[WHAT YOU SHOULD DO]
Your answer must hold only the lines below from the line containing "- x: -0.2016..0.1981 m" through the line containing "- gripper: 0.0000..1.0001", each reproduced exactly.

[THE DATA]

BEGIN

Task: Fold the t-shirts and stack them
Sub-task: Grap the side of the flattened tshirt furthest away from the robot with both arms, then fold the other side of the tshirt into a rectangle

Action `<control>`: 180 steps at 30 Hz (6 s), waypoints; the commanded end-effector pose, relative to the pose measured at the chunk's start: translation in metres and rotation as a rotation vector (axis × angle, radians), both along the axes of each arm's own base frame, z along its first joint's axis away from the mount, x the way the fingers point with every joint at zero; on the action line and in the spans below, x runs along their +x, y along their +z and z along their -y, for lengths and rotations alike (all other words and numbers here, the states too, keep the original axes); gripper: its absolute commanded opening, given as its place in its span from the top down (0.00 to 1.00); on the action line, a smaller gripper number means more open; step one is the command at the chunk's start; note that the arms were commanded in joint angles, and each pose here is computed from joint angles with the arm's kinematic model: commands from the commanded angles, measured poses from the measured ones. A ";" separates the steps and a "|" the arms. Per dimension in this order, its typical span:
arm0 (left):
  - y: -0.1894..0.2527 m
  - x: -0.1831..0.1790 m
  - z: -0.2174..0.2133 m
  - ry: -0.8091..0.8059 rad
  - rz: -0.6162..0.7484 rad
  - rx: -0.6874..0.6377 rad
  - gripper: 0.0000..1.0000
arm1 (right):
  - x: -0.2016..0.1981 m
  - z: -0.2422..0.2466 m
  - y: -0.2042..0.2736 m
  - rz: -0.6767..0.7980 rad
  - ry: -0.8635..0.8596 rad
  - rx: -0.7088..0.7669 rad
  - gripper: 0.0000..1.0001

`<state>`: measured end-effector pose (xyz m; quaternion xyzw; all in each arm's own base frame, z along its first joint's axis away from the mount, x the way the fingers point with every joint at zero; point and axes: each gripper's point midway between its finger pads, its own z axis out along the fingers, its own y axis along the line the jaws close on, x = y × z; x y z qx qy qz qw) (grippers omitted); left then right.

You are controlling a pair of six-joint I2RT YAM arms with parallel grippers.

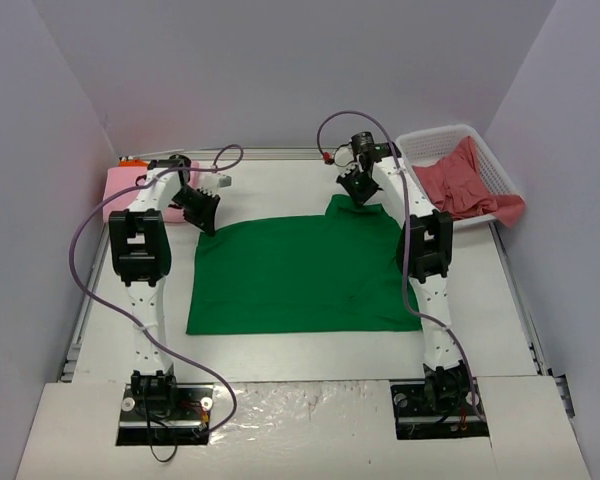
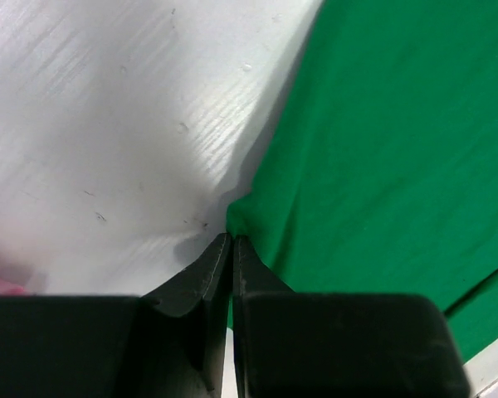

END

[EXERCISE SOLUTION]
  - x: -0.2016..0.1981 m
  - z: -0.2422..0.2466 m
  - y: -0.2042..0.2736 m
  - rz: -0.6767..0.7980 rad
  - ry: -0.8635..0.8596 rad
  - rx: -0.7088..0.7669 rad
  - gripper: 0.0000..1.0001

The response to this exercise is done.